Setup Commands for each command buffer to set the GPU state to render the triangles.
Render - Use an Update Loop to switch between different frames in your swapchain as well as to poll input devices/window events.
Destroy any data structures once the application is asked to close.
The following will explain snippets that can be found in the Github repo, with certain parts omitted, and member variables (mMemberVariable) declared inline without the m prefix so their type is easier to see and the examples here can work on their own.

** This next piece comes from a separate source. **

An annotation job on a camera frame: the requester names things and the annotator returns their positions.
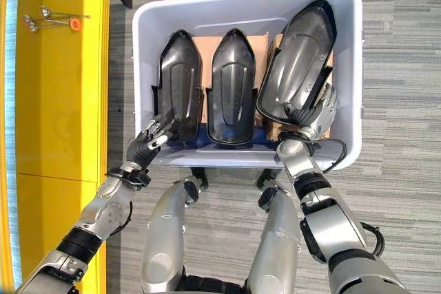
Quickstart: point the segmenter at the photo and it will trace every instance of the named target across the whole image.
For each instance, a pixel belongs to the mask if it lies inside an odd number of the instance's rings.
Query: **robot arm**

We're using CrossWindow to handle cross platform window creation, so creating a window and updating it is very easy:
#include "CrossWindow/CrossWindow.h"
#include "Renderer.h"
#include <iostream>
void xmain(int argc, const char** argv)
{
// 🖼 Create Window
xwin::WindowDesc wdesc;
wdesc.title = "Vulkan Seed";
wdesc.name = "MainWindow";
wdesc.visible = true;
wdesc.width = 640;
wdesc.height = 640;
wdesc.fullscreen = false;
xwin::Window window;
xwin::EventQueue eventQueue;
if (!window.create(wdesc, eventQueue))
{ return; };
// 🌋 Create a renderer
Renderer renderer(window);
// 🏁 Engine loop
bool isRunning = true;
while (isRunning)
{
bool shouldRender = true;
// ♻️ Update the event queue
eventQueue.update();
// 🎈 Iterate through that queue:
while (!eventQueue.empty())
{
//Update Events
const xwin::Event& event = eventQueue.front();
// 💗 On Resize:
if (event.type == xwin::EventType::Resize)
{
const xwin::ResizeData data = event.data.resize;
renderer.resize(data.width, data.height);
shouldRender = false;
}
// ❌ On Close:
if (event.type == xwin::EventType::Close)
{
window.close();
shouldRender = false;
isRunning = false;
}
eventQueue.pop();
}
// ✨ Update Visuals
if (shouldRender)
{
renderer.render();
}
}
}As an alternative to CrossWindow, you could use another library like GLFW, SFML, SDL, QT, or just interface directly with your OS windowing API.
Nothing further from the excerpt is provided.